- Locust Valley Location of Locust Valley in Pennsylvania Locust Valley Location in the United States
- Coordinates: 40°29′48.084″N 75°24′22.5576″W﻿ / ﻿40.49669000°N 75.406266000°W
- Country: United States
- State: Pennsylvania
- County: Lehigh
- Township: Upper Saucon
- Elevation: 642 ft (196 m)

Population
- • Metro: 865,310 (US: 68th)
- Time zone: UTC-5 (EST)
- Zip Code: 18036
- Area code: 610

= Locust Valley, Pennsylvania =

Unincorporated community in Pennsylvania, US

Locust Valley was a village located in the southeastern corner of Lehigh County, Pennsylvania, United States.
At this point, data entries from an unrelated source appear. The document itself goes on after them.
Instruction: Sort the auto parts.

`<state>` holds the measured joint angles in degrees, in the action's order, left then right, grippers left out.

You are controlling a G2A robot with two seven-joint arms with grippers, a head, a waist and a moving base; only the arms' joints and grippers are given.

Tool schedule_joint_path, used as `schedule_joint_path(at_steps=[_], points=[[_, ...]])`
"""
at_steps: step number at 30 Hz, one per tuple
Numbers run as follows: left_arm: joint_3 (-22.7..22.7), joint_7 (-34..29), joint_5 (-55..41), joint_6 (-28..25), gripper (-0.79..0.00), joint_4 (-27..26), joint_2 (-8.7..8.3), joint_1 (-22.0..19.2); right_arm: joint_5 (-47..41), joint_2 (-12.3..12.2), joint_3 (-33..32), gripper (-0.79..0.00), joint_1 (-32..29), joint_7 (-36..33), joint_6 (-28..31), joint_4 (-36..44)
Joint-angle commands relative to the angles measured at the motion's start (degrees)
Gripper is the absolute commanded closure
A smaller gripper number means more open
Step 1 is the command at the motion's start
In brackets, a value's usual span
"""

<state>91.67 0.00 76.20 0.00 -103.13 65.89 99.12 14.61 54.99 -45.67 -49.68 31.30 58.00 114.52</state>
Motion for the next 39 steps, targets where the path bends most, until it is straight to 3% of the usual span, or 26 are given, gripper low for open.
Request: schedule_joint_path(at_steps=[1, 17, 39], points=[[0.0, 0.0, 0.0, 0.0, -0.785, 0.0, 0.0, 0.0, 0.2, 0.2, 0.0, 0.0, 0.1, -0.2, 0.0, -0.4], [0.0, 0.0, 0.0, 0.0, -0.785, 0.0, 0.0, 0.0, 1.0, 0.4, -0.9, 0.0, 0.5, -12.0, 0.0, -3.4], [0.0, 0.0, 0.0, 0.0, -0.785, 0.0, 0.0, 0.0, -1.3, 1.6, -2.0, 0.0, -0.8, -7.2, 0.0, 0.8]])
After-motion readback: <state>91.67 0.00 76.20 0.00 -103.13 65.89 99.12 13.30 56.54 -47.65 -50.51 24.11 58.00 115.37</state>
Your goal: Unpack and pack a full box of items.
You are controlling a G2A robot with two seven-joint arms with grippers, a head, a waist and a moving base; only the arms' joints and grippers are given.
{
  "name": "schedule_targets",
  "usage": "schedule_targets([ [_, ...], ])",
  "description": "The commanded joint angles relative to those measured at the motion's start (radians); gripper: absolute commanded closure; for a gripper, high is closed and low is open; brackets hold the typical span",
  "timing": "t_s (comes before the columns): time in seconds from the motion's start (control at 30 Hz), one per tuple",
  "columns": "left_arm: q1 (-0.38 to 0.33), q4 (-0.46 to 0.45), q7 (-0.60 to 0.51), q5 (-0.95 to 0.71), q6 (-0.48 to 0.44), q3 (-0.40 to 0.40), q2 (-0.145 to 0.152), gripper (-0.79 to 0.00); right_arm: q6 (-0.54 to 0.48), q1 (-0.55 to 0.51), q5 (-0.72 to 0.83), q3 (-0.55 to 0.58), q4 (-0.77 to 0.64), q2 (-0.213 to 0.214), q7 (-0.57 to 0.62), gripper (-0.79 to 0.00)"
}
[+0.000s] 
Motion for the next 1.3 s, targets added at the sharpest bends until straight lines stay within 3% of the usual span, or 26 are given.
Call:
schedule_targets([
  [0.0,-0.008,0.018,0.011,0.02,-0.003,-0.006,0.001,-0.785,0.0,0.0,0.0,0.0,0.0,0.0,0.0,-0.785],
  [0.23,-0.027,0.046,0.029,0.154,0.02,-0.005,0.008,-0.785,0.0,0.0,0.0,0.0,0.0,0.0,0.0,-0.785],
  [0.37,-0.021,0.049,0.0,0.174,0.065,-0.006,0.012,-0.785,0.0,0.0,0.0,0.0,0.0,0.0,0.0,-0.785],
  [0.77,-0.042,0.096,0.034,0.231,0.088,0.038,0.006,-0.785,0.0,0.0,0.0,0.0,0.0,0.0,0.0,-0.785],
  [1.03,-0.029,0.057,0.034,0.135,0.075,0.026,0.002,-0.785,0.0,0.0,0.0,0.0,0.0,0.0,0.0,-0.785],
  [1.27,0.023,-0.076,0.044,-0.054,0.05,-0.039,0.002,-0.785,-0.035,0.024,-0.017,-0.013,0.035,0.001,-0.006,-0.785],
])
The village is located at the southern end of Upper Saucon Township. It is part of the Lehigh Valley, which has a population of 861,899 and is the 68th-most populous metropolitan area in the U.S. as of the 2020 census.

The village developed around the crossroad of what today is Locust Valley Road and Blue Church Road South. This area is bordered by Springfield Township and Milford Township in Bucks County along with Lower Milford Township in Lehigh County.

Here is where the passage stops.